XFS Delays allocating disk space, merges multiple writes, and reduces I/O times.
Btrfs Copy-on-Write may increase metadata operations, but supports atomic snapshot recovery.

5. The impact of hardware and kernel

disk write cache (Write Cache)

  • If disk cache is enabled,fsyncThe data may still be cached and not really persisted when returned.
  • Need to passhdparm -W0 /dev/sdXDisable cache, or useBarrier writing(Barrier) Make sure to be put on the plate.

Kernel parameters

  • vm.dirty_expire_centisecs: Control the dirty page refresh cycle.
  • vm.dirty_writeback_centisecs: The running frequency of the background refresh thread.

6. Performance issues and optimization

Performance bottleneck: Frequently calledfsyncCan cause high latency (such as database transaction logs).

Optimization strategy

  1. Batch writing: Called once after multiple write operationsfsync
  2. Asynchronous I/O:useaio_fsyncNon-blocking synchronization (need to be combined with callback mechanism).
  3. Bypass page cache: Direct I/O (O_DIRECT) avoids cache, but sacrifices kernel optimization.

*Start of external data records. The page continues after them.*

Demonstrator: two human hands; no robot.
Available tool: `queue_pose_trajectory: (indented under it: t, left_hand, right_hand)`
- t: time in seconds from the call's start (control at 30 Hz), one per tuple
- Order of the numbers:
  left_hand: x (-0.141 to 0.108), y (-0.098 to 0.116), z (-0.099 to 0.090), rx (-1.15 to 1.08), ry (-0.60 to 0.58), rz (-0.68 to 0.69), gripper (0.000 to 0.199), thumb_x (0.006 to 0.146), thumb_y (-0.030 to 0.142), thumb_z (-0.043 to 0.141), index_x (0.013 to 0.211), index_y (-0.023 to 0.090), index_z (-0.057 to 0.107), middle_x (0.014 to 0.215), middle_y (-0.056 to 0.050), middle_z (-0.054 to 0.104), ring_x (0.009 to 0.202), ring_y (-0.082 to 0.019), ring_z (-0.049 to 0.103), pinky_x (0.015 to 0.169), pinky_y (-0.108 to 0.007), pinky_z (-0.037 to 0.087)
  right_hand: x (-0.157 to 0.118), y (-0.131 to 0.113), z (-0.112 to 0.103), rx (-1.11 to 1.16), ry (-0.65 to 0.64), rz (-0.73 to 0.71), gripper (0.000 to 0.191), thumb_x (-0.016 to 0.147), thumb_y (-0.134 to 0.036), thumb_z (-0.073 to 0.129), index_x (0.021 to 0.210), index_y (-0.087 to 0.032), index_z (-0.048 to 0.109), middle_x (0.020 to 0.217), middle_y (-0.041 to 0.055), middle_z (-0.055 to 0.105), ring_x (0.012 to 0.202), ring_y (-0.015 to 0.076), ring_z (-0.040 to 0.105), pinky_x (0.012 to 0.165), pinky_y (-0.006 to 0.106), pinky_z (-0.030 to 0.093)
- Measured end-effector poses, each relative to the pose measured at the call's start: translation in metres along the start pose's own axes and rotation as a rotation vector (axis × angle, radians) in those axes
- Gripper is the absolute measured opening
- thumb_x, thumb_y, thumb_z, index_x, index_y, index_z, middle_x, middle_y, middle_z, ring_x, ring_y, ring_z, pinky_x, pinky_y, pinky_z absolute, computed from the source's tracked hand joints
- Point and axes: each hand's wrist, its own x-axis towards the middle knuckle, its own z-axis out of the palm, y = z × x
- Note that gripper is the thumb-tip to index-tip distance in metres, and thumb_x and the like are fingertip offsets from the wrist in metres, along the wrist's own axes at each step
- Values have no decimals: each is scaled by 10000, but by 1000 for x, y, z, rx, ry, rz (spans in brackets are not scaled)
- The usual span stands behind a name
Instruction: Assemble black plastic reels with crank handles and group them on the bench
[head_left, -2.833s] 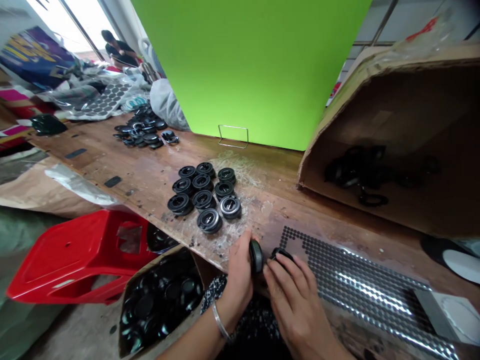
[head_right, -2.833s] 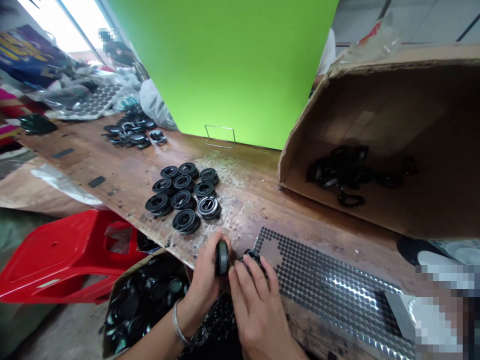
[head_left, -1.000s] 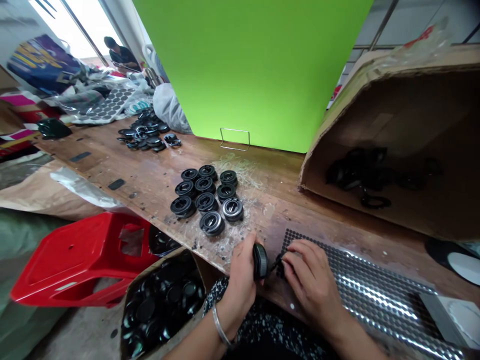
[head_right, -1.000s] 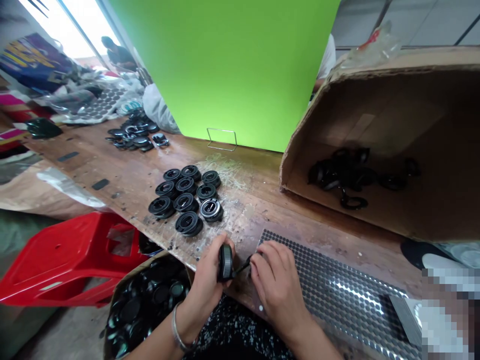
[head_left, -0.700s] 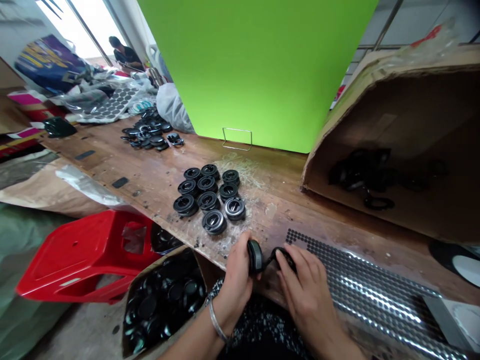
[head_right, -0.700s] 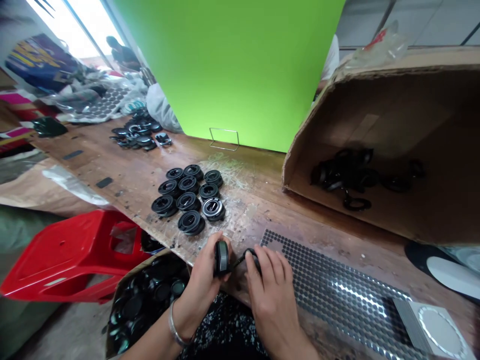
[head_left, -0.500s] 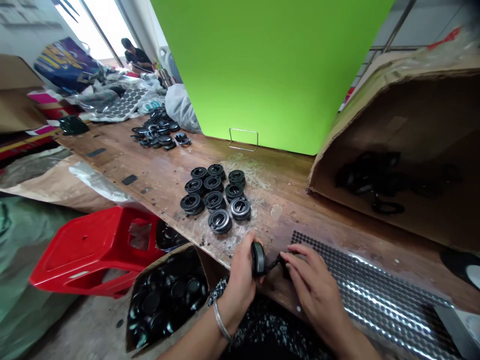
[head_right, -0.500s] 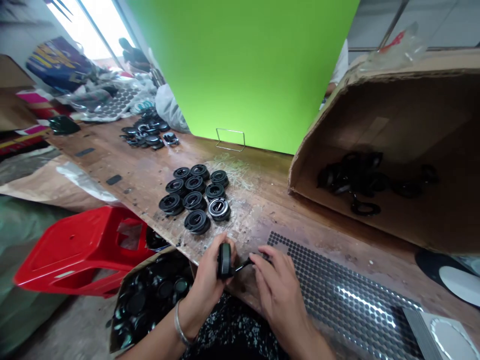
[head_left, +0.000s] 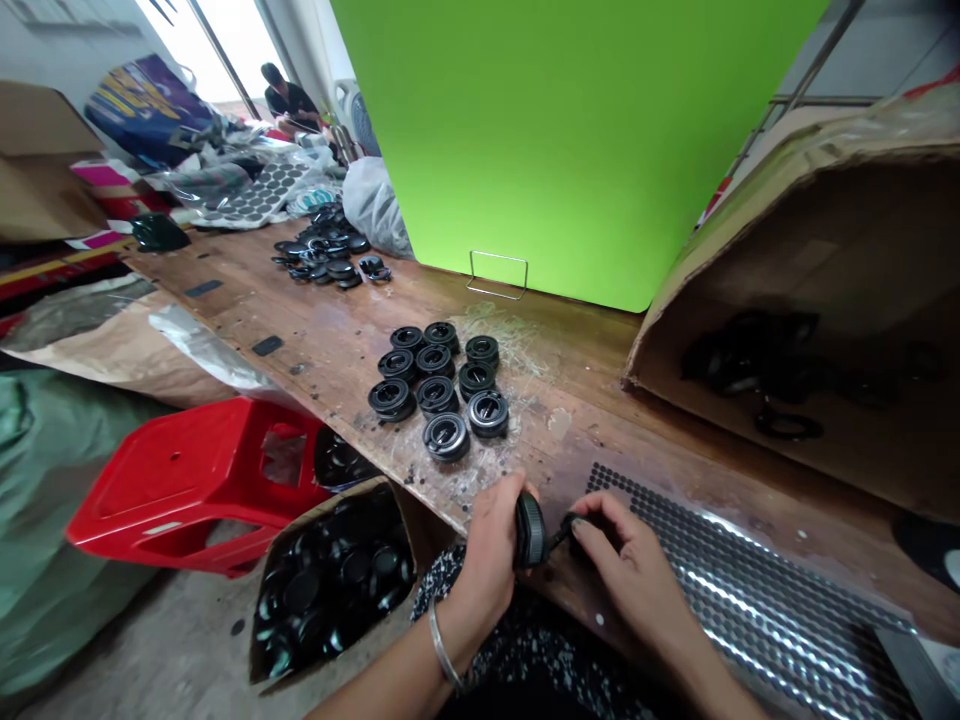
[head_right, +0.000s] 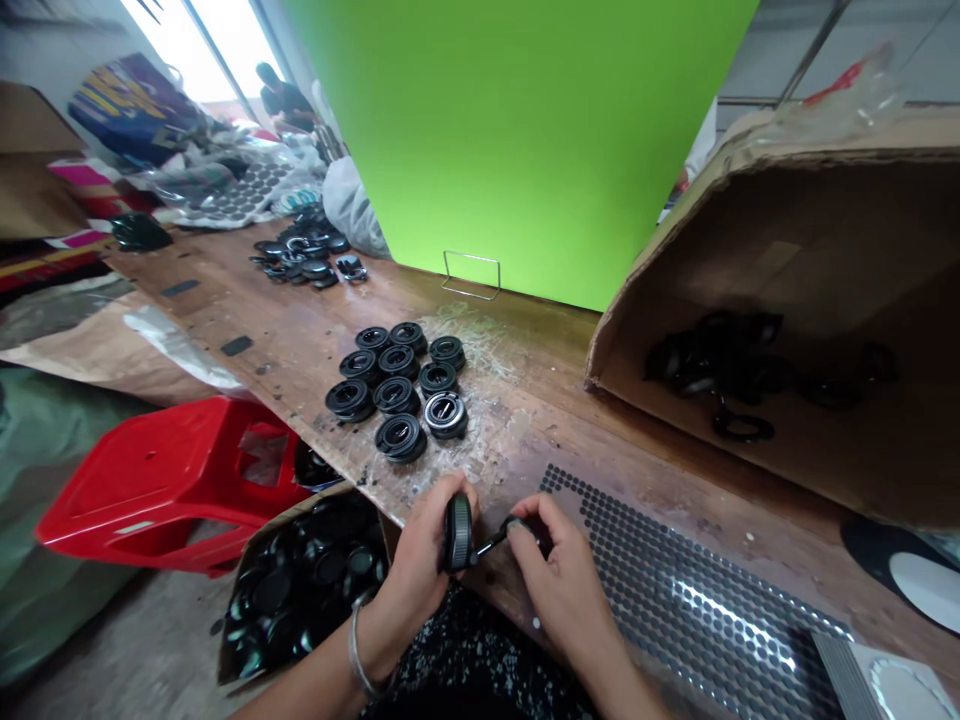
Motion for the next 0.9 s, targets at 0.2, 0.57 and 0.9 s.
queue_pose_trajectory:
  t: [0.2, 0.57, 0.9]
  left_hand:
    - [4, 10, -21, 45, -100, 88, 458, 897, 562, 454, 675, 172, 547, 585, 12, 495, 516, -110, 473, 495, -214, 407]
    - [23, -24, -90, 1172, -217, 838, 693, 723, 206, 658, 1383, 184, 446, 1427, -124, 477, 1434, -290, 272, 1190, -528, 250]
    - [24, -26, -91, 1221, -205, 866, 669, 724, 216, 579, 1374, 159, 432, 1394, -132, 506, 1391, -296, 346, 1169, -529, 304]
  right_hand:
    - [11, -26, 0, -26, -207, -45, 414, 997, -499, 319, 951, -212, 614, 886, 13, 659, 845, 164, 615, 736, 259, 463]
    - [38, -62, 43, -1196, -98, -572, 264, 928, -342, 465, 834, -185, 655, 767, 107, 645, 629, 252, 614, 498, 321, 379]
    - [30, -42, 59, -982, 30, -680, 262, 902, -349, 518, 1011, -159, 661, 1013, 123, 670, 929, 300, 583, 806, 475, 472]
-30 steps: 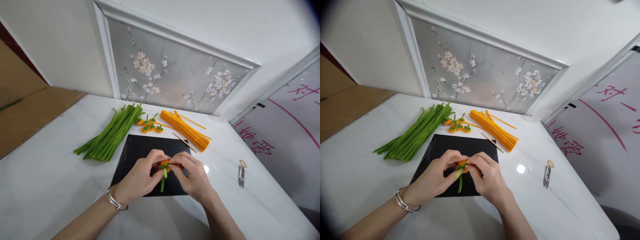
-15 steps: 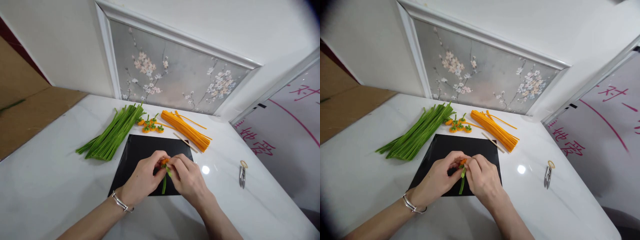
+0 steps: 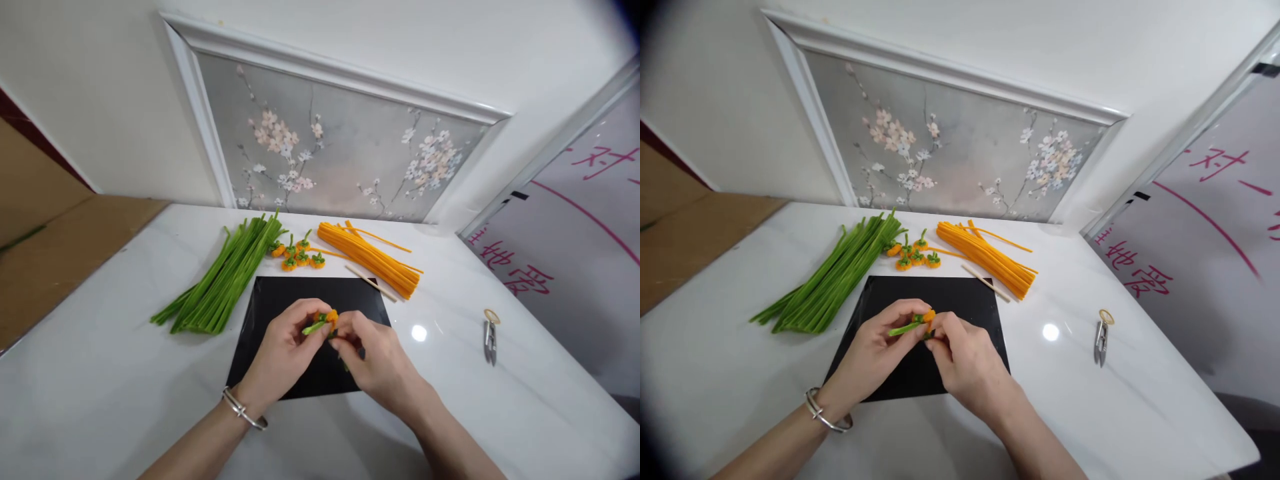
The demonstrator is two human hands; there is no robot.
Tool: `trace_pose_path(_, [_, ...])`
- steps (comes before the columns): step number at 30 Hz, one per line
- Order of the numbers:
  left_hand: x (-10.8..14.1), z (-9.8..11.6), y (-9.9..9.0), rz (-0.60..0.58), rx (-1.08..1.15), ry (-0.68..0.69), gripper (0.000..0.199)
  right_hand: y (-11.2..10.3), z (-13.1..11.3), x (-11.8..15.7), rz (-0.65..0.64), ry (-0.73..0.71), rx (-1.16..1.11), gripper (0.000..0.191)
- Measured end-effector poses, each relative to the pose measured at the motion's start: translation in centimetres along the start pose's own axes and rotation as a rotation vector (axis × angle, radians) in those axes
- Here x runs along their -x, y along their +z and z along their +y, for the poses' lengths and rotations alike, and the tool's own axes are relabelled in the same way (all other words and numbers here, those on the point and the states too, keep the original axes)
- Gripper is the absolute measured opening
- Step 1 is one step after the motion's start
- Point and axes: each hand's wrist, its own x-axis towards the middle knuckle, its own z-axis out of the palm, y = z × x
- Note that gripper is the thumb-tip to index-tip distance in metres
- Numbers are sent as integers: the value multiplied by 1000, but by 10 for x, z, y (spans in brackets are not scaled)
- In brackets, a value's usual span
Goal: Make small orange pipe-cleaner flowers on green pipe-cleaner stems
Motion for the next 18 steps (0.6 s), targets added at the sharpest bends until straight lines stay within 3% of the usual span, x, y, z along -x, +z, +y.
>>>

7. Application scenario example

  • Database system(such as PostgreSQL): Called when transaction commitsfsync, make sure that WAL (Write-Ahead Log) is put on the plate.
  • Redis AOF:according toappendfsyncThe configuration determines the synchronization frequency (see user preface question).
  • Log files: Called after key log entryfsync, prevent system crashes and records from being lost.

Summarize

fsyncIt is the cornerstone of Linux data persistence, and its working principle involves the collaboration of kernel page cache, file system drivers, and disk hardware. Rational use requires trade-offsperformanceandData security, and optimize it in combination with file system features and hardware configuration.

The above is personal experience. I hope you can give you a reference and I hope you can support me more.